For European organizations, especially those in manufacturing, energy, and critical infrastructure sectors relying on AutomationDirect's Productivity Suite, this vulnerability poses a significant operational risk. Successful exploitation could lead to deletion of critical directories, resulting in loss of configuration files, simulation data, or other essential resources, causing downtime or degraded control system performance. This may disrupt production lines, energy distribution, or other automated processes, potentially leading to financial losses and safety hazards. The unauthenticated nature of the exploit increases the threat from external attackers or insider threats with network access. Additionally, the vulnerability could be leveraged as a foothold for further attacks within industrial networks. Given Europe's strong industrial base and reliance on automation technologies, the impact could extend to supply chain disruptions and critical service interruptions. Organizations may also face regulatory and compliance challenges if operational disruptions affect safety or data integrity. The medium severity rating suggests a moderate but non-negligible risk that requires timely mitigation to prevent escalation.

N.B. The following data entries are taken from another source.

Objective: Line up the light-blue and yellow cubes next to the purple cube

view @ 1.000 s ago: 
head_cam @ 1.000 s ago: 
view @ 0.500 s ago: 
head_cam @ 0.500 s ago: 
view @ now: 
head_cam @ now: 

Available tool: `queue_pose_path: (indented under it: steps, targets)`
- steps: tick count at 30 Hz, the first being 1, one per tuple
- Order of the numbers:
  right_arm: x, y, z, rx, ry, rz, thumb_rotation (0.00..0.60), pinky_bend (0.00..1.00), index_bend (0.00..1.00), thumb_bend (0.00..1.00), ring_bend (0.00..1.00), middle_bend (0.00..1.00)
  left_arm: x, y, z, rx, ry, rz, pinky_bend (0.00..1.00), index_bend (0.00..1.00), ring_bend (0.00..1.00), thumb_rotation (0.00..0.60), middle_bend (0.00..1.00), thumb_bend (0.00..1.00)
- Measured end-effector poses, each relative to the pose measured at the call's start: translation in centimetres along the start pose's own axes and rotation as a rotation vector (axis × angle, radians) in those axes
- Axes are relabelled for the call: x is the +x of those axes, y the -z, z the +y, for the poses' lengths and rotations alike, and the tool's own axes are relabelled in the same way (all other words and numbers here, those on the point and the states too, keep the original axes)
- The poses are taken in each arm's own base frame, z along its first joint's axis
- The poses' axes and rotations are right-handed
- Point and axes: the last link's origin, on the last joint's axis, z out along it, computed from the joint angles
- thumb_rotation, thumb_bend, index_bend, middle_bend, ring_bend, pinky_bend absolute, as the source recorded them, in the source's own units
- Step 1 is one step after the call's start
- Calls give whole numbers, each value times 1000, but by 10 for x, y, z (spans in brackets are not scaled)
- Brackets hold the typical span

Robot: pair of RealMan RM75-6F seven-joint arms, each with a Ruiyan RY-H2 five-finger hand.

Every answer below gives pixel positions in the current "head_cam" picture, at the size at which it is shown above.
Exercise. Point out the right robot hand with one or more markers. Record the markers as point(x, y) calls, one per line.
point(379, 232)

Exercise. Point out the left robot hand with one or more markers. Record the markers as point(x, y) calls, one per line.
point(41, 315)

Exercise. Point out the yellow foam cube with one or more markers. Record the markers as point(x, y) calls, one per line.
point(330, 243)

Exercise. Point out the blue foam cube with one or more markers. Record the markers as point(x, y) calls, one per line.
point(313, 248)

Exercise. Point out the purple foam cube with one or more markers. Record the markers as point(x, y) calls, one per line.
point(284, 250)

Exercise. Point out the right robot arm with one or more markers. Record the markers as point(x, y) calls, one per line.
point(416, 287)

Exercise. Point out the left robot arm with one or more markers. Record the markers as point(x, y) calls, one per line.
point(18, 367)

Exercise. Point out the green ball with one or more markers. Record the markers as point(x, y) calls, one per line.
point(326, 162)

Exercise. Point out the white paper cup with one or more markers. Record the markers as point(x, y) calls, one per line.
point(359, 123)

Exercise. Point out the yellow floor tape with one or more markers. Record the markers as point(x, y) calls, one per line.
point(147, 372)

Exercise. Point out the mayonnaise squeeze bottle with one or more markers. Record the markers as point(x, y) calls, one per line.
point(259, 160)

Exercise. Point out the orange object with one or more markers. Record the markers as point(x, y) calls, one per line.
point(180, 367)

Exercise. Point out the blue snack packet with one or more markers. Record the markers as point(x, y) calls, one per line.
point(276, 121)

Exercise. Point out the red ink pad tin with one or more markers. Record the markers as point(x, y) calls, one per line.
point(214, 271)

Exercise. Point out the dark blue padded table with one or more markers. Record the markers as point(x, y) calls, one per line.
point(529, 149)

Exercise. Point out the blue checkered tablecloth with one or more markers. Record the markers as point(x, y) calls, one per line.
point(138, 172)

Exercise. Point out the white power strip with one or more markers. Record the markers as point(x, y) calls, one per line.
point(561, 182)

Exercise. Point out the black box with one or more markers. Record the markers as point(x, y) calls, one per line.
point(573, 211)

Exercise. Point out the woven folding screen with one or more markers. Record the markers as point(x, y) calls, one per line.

1. Immediately restrict network access to the ProductivityService PLC simulator component by implementing firewall rules and network segmentation to limit exposure to trusted hosts only. 2. Monitor network traffic and system logs for unusual file system operations or directory deletions related to the ProductivityService. 3. Apply vendor patches or updates as soon as they become available to address the path traversal vulnerability directly. 4. Implement strict input validation and sanitization controls on file path inputs within the application environment, if possible through configuration or custom wrappers. 5. Conduct regular backups of critical configuration files and simulation data to enable recovery in case of data deletion. 6. Employ intrusion detection systems (IDS) tailored for industrial control systems to detect anomalous activities. 7. Train operational technology (OT) and IT security teams on this vulnerability and response procedures to ensure rapid incident handling. 8. Review and enforce least privilege principles on systems running Productivity Suite to minimize potential damage from exploitation. 9. Engage with AutomationDirect support and ICS cybersecurity communities for updates and shared intelligence. 10. Consider deploying application-layer firewalls or proxies that can inspect and block malicious path traversal attempts targeting the ProductivityService.